There has never been a more challenging time to be in charge of corporate cybersecurity.
CISOs are facing enormous pressure to keep their organizations protected against attacks, even as threats continue to grow in sophistication while budgets are limited and security skills are increasingly hard to come by.
Adding to the complexity of what CISOs need to achieve is the fact that they must bolster security while at the same time maintaining the expected performance of systems and applications for business users.
One of the greatest difficulties in securing IT environments is that threats and vulnerabilities are always morphing into something new. The modes of attack that bad actors deployed five years ago or even a year ago are no longer being used. They have found new and more insidious methods and methodologies for launching the attacks.
The problem is, the technology solutions you bought to address the older threats in many cases are still in use. Once the investments have been made it’s difficult to rip out the products and ask for new ones to replace them, or even determine if the previous investments are still adding value.
Security vendors are coming out with new and better solutions all the time to help address the latest threats. But without the money to buy these tools, there’s no way you can implement all of them.And money is indeed an issue. Despite the rising awareness of the need for stronger security at the highest levels of organizations, many enterprise cybersecurity budgets are not growing fast enough to keep up with the increased challenges. They’re probably growing anywhere from 4% to 8% year to year, but CISOs still need to ensure they are spending any available funds in the most impactful way.

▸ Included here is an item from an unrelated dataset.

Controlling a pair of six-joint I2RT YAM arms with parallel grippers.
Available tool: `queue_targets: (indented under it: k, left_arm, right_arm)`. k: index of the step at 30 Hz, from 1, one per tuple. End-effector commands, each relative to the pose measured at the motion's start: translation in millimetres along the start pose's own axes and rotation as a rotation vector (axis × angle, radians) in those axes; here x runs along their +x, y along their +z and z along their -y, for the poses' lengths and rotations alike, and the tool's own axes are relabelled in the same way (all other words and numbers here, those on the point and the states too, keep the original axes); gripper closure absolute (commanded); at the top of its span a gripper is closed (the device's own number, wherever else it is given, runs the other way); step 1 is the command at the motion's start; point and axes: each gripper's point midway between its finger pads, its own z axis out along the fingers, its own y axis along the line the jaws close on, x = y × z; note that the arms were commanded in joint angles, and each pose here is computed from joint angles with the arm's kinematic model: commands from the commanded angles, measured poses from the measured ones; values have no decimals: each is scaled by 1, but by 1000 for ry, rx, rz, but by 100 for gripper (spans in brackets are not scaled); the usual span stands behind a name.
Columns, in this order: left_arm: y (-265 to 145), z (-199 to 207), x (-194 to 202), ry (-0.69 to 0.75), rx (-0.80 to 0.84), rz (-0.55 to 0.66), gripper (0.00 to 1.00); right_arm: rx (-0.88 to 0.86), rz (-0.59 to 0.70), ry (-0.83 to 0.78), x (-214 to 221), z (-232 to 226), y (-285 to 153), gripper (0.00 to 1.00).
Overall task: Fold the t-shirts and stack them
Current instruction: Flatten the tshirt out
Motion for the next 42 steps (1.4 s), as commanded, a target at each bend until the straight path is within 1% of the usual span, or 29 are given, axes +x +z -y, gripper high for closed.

If your organization gets attacked, you might get some additional funding. On other hand, you might get fired and the next CISO will get the increase in budget while you’re looking for a new job.

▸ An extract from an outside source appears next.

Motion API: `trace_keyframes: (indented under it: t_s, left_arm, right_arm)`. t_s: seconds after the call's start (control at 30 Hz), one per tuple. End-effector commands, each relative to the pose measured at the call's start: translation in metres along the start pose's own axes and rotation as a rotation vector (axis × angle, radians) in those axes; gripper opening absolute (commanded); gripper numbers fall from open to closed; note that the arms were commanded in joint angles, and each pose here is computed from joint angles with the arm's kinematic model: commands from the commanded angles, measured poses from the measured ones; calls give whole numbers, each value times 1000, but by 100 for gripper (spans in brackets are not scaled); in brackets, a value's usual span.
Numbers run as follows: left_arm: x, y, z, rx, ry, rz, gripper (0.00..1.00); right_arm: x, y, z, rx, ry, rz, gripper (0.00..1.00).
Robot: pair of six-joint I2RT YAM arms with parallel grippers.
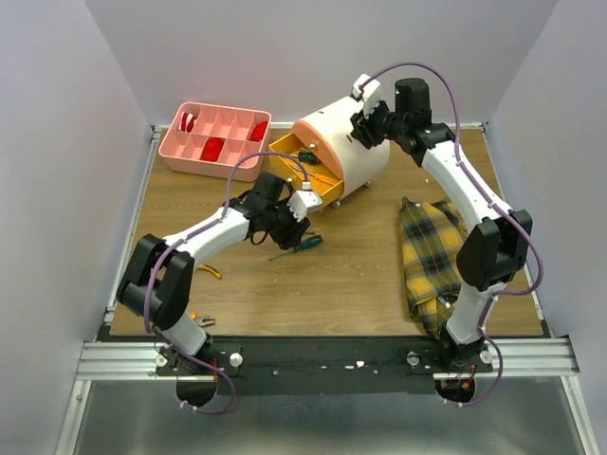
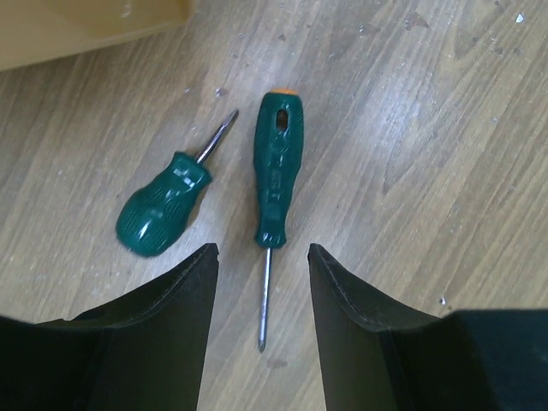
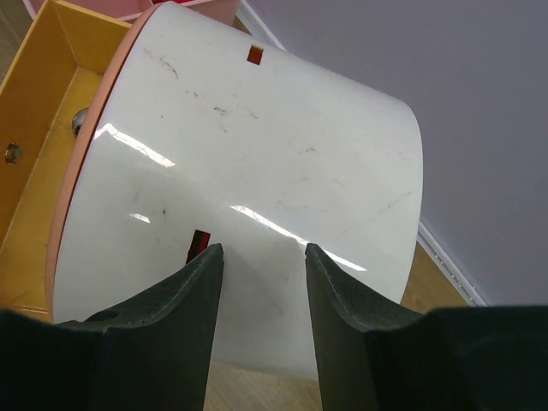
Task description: Sort the tools into containers
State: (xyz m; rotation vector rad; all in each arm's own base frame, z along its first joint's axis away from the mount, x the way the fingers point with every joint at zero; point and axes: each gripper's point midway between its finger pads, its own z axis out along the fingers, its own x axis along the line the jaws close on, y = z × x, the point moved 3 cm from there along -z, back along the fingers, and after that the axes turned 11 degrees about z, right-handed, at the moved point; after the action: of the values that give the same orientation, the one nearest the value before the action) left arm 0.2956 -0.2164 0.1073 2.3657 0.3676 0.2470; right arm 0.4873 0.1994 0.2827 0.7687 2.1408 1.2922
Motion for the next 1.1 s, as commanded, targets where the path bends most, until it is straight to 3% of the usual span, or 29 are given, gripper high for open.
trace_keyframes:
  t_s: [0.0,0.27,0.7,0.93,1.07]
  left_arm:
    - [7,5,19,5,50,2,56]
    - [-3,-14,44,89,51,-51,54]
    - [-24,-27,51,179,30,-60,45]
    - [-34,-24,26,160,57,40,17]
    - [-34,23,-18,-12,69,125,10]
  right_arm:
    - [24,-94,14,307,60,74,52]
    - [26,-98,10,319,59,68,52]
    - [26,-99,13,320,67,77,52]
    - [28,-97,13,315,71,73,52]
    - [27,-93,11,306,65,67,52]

Limited budgets are not the only constraint. There is a severe shortage of security professionals who know how to use the latest technologies and create new and innovative ways of detecting and stopping attacks.
So what can CISOs do to overcome these seemingly insurmountable challenges? One of the best practices is to actually set up an environment where they can emulate the hostile threat landscape that’s trying to steal their organizations’ information. They can simulate common attacks such as malware.
By doing that, they can look at all the security systems they currently have in place and any new systems that they’re buying and start doing sensitivity analysis on the environment. They can start shutting things off and examining whether their security posture get worse or stayed the same, and how the change impacted performance.
Every time you put one of these security devices in place, it slows down performance and ultimately the cost per bit goes up. What CISOs really need to do is test all their systems, make sure they’re configured properly and performing well. After this sensitivity analysis they can see whether they really need particular systems, and how they can save money on something and spend it on something else in the future.
By taking this “preemptive intelligence” approach, security executives can make a good determination of which security tools really help address their unique demands on security posture and system performance.
To be effective, however, the simulated attacks need to throw huge volumes of normal traffic at organizations, mixed with a smaller percentage of malicious traffic, to see how well systems perform. But the challenge is, sometimes organizations don’t have the time or resources to set up the systems to create those realistic attack scenarios.
That’s when they need to consider getting help from outside, in the form of an organized group of hackers who have been out there doing this sort of thing for a long time. They should have experience in virtually any kind of attacks: network hacking, application hacking, device hacking, mobility hacking, Bluetooth hacking—all of the things that people care about, because IT environments are so complex today. Today’s attacks are equally complex, potentially leveraging mix of vulnerabilities between devices, applications and networks to gain access, which is why you need to augment your team with security professionals that have experience with all facets of the attack surface.
Another good practice is to narrow down the types of attacks that your organization is likely to face, or the types of data that’s likely to be attacked, and focus on defending against those incidents. For example, certain types of attacks are aimed mostly at financial institutions, others are aimed at healthcare companies.
Some sectors, such as government, have a more difficult time doing this because they face such a wide variety of attacks. But by segmenting the attack vectors and focusing on protecting the most critical and desired data, organizations can deliver more effective security.
Finally, when it comes to security and security technology, don’t forget the importance of education. Not only the education of employee regarding secure processes, but the education of management about which products make the most sense to deploy, and articulating the value each are providing to reduce the cyber risk to the organization.